▶ **Work required**:
Whenever the word "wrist" turns up in a line below, that line should be copied.

##########

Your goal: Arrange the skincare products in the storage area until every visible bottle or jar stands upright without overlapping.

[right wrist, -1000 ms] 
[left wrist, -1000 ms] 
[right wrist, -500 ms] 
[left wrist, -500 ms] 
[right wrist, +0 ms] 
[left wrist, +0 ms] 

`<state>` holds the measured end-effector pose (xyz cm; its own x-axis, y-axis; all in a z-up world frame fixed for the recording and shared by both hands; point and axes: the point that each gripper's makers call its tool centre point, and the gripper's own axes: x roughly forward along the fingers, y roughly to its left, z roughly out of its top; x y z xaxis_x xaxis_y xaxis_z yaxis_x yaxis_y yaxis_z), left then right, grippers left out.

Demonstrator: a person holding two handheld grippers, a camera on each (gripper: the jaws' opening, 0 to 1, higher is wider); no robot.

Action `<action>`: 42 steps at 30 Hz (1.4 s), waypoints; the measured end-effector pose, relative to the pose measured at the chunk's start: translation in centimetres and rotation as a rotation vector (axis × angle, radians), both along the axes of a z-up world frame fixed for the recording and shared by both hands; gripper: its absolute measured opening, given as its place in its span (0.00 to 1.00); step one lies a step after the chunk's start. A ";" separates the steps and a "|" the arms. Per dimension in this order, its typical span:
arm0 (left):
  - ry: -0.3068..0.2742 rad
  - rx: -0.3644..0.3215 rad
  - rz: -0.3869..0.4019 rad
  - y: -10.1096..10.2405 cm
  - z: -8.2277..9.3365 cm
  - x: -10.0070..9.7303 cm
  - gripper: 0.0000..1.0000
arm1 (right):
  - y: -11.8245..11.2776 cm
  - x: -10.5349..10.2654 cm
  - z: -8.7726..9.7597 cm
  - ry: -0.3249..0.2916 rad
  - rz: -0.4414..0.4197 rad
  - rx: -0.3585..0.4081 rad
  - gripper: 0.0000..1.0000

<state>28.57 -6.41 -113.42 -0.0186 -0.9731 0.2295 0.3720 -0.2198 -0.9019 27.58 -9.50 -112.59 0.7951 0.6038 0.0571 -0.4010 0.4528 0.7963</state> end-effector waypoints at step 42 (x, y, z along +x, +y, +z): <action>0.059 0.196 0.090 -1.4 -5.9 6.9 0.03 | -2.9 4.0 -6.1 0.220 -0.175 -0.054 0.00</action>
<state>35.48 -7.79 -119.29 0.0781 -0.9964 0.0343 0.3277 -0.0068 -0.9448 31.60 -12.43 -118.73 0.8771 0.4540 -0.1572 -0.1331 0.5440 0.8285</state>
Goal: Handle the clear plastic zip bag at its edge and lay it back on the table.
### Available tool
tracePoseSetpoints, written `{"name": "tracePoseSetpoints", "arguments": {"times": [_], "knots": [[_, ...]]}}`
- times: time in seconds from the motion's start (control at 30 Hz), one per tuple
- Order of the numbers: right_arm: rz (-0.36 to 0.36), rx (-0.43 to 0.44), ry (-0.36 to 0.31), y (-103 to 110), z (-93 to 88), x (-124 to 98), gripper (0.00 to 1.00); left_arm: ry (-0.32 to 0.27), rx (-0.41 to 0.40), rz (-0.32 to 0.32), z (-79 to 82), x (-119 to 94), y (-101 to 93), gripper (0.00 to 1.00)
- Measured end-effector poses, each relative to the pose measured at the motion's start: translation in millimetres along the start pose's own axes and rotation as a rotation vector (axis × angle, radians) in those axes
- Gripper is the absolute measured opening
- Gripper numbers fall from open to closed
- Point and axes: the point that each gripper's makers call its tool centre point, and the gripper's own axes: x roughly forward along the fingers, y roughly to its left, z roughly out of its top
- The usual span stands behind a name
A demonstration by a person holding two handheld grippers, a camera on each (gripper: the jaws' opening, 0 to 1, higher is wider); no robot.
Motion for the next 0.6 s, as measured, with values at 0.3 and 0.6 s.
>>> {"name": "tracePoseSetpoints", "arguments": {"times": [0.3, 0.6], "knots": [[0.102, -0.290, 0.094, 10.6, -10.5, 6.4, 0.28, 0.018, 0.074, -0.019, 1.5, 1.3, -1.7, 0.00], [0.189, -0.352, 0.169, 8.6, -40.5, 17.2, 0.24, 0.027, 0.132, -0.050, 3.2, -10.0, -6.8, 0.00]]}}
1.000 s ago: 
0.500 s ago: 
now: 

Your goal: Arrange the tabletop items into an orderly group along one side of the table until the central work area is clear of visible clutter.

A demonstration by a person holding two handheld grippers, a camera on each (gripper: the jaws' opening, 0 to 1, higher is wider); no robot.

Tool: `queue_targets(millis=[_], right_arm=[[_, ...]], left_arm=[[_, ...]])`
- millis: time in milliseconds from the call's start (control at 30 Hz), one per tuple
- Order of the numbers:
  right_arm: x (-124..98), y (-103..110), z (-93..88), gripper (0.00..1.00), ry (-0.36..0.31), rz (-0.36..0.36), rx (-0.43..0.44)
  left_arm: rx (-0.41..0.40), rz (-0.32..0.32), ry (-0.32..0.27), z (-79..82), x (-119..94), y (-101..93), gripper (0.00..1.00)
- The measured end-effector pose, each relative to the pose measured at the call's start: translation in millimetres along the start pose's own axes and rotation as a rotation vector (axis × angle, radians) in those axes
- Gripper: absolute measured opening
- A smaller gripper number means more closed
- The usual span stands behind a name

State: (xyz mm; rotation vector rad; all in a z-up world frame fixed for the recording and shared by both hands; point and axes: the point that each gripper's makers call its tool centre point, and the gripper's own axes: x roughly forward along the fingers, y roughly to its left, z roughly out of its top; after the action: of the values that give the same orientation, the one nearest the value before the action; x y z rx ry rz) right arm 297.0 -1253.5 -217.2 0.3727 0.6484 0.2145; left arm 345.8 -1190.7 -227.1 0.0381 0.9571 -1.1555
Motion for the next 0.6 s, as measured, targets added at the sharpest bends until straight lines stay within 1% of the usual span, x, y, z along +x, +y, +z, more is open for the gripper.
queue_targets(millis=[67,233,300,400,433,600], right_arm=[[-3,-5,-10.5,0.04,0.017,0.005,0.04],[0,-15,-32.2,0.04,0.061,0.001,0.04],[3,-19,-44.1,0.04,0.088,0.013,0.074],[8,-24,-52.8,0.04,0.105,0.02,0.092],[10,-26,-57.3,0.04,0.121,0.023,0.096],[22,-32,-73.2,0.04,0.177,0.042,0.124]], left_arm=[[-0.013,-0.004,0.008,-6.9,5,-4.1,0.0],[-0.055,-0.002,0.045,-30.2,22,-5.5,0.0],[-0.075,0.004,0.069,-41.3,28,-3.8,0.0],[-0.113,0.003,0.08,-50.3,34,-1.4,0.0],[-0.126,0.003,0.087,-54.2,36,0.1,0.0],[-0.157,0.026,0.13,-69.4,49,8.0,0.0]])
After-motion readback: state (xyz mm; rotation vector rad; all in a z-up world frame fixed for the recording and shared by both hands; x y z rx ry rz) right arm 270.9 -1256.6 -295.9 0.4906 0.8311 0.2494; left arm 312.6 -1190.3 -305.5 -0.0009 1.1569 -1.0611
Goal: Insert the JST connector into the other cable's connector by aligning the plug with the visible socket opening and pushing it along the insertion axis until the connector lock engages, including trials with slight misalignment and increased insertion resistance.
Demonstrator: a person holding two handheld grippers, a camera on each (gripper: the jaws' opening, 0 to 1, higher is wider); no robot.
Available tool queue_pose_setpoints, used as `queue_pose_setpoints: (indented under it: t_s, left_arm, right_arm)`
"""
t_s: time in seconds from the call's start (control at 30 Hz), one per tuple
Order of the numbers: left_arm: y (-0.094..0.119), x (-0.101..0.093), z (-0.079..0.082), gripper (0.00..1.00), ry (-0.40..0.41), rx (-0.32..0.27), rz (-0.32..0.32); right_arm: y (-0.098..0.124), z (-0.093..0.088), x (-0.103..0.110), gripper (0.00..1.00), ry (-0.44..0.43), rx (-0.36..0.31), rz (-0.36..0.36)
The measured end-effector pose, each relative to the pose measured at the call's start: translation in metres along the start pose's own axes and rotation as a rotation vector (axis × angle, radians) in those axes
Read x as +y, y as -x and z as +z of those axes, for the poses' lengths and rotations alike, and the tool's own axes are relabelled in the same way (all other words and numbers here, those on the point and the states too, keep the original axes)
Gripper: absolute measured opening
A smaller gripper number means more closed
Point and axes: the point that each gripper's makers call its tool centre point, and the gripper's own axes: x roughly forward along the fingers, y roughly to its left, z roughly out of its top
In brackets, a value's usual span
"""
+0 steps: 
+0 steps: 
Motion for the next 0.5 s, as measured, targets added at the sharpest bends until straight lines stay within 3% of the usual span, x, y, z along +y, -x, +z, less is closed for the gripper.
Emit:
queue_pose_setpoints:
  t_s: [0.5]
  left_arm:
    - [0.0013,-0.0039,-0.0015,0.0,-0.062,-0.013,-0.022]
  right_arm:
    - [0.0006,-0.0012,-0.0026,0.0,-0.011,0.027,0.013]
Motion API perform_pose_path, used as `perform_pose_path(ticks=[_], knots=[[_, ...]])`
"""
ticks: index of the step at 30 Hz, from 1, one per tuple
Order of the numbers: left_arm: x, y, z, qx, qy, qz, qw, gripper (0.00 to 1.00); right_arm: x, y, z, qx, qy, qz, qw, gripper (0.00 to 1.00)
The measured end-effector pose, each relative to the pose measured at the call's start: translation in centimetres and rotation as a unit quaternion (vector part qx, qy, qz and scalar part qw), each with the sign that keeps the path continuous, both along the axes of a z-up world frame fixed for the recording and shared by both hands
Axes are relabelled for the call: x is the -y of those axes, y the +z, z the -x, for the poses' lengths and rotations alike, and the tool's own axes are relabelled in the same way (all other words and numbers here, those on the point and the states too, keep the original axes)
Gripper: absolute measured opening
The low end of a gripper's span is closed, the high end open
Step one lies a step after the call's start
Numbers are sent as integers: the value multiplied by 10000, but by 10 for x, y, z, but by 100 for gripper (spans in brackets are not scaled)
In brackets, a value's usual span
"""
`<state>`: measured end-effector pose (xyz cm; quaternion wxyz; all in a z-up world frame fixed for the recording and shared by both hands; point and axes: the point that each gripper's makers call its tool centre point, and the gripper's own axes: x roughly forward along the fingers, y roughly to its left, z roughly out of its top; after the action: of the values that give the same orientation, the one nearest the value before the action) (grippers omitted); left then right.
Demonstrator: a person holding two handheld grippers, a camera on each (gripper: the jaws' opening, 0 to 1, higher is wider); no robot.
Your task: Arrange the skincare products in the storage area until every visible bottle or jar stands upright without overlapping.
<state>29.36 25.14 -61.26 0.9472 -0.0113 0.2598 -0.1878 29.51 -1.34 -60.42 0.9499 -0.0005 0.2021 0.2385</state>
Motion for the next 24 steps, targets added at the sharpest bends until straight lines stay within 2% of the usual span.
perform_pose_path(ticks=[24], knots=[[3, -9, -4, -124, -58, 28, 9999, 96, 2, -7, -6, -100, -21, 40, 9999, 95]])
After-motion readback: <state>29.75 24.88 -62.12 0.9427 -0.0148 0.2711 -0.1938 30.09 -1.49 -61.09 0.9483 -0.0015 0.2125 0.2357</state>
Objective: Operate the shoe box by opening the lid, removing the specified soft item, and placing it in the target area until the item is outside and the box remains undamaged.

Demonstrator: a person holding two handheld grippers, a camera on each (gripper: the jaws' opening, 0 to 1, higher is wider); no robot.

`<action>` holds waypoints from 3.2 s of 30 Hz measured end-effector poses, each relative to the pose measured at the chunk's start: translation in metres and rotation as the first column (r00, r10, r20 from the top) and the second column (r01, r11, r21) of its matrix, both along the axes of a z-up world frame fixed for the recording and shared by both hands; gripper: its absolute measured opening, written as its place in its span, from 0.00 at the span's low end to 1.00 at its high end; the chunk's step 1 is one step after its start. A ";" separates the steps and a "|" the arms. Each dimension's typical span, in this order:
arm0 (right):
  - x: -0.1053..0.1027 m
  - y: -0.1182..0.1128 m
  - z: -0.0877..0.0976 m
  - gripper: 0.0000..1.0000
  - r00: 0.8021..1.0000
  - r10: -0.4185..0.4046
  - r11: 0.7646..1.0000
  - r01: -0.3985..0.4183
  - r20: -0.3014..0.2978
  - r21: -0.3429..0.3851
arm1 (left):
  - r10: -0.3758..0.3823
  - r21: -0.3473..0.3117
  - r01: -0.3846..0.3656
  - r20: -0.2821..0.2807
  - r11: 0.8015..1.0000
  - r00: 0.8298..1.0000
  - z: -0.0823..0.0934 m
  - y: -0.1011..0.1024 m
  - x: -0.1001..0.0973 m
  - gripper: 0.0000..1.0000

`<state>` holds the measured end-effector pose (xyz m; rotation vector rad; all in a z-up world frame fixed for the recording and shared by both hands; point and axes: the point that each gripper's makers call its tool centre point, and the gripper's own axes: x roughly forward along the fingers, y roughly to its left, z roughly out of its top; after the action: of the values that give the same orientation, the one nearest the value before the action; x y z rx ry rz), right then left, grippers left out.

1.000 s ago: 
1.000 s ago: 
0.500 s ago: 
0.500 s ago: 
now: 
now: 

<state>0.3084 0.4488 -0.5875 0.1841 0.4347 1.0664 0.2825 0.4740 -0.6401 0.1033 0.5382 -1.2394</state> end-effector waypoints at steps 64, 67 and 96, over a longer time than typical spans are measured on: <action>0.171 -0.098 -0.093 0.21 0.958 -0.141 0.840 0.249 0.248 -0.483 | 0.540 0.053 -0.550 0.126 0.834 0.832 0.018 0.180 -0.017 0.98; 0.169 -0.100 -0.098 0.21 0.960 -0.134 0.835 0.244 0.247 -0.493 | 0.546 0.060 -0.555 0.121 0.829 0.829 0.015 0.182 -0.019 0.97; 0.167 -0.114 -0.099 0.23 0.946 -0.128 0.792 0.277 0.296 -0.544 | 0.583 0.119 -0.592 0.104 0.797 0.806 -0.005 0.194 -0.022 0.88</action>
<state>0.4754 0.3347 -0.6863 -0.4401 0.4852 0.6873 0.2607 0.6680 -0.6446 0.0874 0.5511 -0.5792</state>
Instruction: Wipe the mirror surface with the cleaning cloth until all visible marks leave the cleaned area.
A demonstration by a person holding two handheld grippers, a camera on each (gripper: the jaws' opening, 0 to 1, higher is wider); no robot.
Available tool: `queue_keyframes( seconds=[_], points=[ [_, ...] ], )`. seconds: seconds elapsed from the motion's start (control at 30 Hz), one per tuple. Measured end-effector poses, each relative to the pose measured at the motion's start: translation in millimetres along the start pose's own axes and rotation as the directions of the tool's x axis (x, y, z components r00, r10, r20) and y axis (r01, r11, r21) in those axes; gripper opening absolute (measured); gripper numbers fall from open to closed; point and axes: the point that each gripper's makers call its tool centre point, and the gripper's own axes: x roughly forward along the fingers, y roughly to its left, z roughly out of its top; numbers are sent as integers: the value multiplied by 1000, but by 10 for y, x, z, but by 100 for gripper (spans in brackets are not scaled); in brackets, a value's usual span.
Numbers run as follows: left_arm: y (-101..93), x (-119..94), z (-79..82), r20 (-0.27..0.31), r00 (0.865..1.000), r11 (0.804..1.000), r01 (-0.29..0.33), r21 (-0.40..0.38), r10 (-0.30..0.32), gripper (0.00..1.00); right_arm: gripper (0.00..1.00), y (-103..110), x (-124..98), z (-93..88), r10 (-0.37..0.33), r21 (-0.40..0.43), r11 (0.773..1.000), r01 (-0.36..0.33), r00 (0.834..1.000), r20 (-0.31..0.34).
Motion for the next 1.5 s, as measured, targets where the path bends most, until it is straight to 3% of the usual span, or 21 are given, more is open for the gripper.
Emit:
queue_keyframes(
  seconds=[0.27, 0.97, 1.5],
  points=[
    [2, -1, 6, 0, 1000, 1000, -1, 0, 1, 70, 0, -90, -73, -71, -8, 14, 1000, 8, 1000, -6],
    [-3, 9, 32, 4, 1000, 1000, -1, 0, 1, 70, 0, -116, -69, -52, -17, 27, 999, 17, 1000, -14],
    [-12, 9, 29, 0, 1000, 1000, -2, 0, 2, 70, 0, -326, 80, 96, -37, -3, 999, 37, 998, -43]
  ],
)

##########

▶ **Response area**:
[right wrist, -1000 ms] 
[left wrist, -1000 ms] 
[right wrist, -500 ms] 
[left wrist, -500 ms] 
[right wrist, +0 ms] 
[left wrist, +0 ms] 

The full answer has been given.